→ **Task directions**
In the records below, find each line that holds "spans" and return it.

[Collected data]
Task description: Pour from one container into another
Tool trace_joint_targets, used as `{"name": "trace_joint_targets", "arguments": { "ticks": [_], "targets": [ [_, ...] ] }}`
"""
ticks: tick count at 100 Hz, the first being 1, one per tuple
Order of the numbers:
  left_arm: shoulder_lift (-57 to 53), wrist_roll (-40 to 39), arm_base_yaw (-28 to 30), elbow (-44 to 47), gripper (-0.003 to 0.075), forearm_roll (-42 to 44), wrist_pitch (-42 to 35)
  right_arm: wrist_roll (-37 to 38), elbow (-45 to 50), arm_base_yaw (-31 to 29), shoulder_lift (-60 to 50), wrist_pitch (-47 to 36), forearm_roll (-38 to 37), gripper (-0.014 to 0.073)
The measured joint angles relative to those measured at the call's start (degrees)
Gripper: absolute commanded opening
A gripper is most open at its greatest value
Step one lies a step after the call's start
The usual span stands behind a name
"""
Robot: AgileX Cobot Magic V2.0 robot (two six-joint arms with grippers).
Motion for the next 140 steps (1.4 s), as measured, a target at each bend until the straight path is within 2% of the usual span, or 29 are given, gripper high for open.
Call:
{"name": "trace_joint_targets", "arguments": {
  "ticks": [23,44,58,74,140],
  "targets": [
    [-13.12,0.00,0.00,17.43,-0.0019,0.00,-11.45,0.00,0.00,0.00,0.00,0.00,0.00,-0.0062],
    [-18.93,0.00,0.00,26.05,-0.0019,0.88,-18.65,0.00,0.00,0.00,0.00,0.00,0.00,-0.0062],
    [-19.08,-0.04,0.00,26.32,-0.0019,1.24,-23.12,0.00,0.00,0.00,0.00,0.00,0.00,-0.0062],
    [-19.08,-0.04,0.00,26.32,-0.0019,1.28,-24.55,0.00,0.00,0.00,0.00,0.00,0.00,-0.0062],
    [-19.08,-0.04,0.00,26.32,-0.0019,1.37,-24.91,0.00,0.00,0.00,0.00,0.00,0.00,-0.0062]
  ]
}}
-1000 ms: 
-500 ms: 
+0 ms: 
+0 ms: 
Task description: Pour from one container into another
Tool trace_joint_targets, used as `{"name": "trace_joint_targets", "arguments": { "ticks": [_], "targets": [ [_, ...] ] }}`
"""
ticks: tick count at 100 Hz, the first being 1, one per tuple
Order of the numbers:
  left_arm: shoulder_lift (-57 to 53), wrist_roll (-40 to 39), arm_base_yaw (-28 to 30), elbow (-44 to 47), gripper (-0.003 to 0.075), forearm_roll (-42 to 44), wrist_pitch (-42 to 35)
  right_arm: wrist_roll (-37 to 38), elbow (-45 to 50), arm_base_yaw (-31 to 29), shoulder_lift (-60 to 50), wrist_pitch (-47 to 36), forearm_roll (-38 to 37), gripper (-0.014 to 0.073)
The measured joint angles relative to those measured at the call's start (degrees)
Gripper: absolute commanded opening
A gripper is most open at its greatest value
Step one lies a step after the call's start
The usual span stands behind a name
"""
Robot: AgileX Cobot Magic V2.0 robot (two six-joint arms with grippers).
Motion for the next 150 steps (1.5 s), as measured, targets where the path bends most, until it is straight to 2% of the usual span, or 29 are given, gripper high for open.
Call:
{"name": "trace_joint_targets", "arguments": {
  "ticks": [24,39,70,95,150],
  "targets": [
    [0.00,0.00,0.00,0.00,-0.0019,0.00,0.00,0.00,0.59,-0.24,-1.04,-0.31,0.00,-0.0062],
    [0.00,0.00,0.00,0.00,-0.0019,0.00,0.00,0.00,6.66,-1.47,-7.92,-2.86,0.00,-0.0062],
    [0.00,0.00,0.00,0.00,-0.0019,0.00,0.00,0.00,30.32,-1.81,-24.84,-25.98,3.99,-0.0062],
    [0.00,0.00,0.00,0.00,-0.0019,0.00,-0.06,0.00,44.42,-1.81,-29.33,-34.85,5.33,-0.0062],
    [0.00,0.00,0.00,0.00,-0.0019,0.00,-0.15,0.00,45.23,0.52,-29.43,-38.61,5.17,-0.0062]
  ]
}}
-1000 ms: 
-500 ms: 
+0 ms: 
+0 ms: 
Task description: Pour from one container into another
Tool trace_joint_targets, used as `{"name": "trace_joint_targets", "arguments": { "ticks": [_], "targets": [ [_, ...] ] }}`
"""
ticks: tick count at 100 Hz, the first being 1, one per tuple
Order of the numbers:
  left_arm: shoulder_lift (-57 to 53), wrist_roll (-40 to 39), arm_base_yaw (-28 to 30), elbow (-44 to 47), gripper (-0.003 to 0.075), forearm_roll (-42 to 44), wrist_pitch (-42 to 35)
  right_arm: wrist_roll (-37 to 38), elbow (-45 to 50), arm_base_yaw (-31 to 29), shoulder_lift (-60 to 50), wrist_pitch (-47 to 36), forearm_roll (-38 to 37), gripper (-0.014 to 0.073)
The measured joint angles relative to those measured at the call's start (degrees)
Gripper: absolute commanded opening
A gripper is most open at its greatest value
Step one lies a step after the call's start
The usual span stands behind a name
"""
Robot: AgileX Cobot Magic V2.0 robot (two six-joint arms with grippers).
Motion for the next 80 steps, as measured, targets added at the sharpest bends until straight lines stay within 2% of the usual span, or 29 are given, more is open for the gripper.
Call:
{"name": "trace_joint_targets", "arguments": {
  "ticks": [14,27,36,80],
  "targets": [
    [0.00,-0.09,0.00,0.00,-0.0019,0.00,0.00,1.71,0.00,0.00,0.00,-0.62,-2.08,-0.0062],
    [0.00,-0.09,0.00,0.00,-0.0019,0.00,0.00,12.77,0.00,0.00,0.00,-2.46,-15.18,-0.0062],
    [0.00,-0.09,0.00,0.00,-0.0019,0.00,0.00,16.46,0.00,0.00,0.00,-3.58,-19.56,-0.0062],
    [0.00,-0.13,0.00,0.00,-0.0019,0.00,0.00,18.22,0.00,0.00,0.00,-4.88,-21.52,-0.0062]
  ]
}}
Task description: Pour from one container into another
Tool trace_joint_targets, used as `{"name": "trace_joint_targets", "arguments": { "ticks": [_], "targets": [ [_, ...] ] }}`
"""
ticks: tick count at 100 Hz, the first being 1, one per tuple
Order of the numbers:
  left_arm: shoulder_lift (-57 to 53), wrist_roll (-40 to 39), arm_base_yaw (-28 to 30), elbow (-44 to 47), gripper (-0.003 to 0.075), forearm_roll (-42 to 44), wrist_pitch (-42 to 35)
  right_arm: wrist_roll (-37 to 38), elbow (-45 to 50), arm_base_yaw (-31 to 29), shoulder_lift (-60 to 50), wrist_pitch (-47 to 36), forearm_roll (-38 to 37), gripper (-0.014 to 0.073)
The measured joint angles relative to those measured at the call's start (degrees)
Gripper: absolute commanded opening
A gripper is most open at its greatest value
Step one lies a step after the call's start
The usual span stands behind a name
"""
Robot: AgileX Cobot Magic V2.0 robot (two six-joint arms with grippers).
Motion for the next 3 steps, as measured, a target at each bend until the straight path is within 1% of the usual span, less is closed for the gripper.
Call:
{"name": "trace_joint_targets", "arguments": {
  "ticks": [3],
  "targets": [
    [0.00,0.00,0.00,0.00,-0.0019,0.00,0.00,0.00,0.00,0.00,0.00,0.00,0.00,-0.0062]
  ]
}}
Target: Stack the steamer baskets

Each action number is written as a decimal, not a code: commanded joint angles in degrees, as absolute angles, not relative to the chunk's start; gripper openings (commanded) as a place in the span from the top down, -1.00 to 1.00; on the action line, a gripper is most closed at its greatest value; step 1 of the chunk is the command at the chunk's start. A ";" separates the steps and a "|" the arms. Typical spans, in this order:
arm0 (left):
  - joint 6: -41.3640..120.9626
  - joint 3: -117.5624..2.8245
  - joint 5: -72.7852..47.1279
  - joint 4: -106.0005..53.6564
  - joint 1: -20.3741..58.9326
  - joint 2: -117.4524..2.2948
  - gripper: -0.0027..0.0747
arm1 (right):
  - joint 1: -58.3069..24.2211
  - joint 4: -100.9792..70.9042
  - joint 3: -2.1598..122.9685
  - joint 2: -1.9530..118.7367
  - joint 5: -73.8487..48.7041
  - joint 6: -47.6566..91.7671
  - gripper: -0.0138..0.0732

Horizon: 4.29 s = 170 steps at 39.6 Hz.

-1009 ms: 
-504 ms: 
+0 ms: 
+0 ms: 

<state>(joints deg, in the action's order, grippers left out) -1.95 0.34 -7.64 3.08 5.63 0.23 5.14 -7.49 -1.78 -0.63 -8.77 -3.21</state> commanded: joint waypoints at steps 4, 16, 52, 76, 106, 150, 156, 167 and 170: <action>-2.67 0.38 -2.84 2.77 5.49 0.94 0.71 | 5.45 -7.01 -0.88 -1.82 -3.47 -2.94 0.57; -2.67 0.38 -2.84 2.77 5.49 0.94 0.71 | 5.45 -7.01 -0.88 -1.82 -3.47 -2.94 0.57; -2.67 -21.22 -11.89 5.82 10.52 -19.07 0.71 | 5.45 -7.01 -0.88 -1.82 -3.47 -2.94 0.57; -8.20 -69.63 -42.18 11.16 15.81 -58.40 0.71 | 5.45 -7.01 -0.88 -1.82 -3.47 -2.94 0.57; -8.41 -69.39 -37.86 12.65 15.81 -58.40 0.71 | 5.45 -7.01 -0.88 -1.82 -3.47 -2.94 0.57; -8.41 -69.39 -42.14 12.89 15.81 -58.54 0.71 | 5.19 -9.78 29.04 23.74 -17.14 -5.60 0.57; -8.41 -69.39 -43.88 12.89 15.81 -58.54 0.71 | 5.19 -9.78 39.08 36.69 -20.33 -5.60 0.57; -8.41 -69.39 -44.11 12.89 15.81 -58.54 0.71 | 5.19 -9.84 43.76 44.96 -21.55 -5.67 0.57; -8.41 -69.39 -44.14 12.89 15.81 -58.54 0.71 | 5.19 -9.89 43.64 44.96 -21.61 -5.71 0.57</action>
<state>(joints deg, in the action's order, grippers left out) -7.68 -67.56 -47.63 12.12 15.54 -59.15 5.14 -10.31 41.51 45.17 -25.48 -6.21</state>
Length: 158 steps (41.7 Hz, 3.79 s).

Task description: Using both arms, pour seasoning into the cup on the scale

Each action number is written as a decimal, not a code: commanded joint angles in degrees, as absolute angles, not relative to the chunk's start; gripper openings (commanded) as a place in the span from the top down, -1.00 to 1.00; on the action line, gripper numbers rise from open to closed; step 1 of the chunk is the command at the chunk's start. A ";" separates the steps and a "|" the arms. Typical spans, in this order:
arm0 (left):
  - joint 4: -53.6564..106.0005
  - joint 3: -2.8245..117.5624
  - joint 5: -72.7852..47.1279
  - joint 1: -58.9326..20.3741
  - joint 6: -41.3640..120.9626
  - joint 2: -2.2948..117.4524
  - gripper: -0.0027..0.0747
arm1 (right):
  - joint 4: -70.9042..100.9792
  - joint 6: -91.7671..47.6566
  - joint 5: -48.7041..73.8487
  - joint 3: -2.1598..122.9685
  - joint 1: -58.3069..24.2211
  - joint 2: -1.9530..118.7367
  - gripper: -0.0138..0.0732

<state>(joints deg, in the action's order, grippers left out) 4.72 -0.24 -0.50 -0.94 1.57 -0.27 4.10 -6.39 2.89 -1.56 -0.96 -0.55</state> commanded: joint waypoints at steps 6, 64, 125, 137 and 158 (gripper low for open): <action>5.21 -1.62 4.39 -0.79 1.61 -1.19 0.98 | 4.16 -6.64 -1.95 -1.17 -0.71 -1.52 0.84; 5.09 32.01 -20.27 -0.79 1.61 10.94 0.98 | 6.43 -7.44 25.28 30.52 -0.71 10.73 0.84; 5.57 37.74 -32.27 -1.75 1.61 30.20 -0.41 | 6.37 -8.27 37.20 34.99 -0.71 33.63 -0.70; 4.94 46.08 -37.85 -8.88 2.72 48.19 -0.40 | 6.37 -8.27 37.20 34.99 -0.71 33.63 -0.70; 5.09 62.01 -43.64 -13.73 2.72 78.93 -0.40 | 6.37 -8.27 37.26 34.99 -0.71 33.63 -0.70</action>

→ **Result of the task**
Each action number is written as a decimal, not a code: commanded joint angles in degrees, as absolute angles, not relative to the chunk's start; gripper openings (commanded) as a place in the span from the top down, -1.00 to 1.00; on the action line, a gripper is most closed at its greatest value; step 1 of the chunk is the command at the chunk's start. A ";" separates the steps and a "|" the arms. Typical spans, in this order:
Each action number is written as a decimal, not a code: commanded joint angles in degrees, as absolute angles, not relative to the chunk's start; gripper openings (commanded) as a place in the span from the top down, -1.00 to 1.00; on the action line, gripper numbers rise from open to closed; step 1 of the chunk is the command at the chunk's start. A ";" separates the steps and a "|" the arms. Typical spans, in this order:

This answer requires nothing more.